▶ **What you should do**:
Determine the number of lines below that contain the string "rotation", and state only that number.

Given material Block Start

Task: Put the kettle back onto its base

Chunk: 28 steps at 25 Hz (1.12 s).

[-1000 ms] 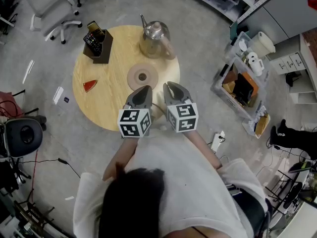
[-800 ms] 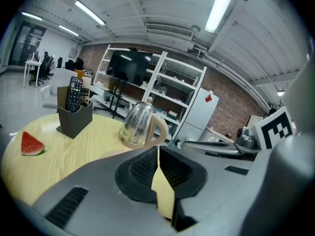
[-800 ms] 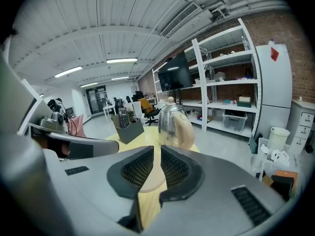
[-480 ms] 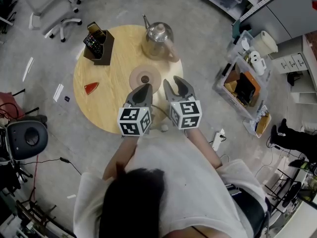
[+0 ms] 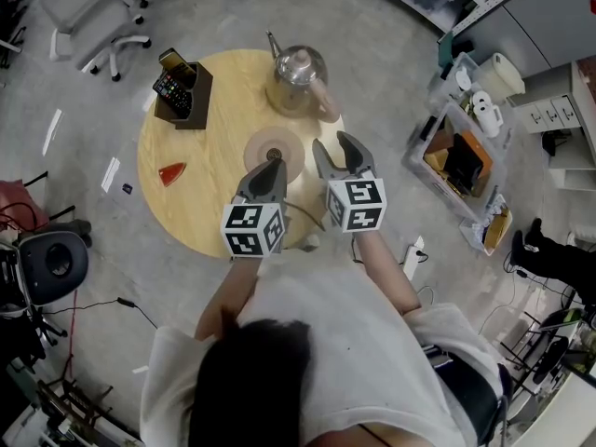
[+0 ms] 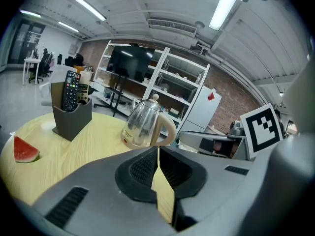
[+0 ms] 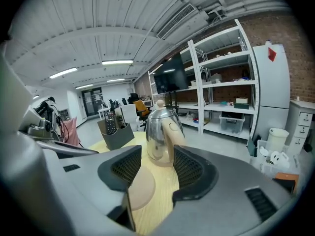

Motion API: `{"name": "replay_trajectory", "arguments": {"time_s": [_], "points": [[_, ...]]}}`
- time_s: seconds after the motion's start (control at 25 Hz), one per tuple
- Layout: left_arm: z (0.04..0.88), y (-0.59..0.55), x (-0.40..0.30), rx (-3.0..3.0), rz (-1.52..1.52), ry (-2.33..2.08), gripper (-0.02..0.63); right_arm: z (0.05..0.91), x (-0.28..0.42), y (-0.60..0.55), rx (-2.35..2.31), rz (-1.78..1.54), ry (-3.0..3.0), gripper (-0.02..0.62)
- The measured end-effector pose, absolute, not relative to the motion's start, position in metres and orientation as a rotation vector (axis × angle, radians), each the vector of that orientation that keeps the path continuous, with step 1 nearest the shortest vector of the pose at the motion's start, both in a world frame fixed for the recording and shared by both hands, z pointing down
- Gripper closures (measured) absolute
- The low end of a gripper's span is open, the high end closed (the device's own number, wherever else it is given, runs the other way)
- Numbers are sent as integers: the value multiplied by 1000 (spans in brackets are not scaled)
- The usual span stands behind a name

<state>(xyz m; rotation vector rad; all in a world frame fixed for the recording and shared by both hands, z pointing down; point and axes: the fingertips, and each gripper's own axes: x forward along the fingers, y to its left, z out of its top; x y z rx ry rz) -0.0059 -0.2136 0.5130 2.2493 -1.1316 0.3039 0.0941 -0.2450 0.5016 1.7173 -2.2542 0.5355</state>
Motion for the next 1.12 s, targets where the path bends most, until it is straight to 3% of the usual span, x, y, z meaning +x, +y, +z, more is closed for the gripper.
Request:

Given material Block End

▶ **Response below**:
2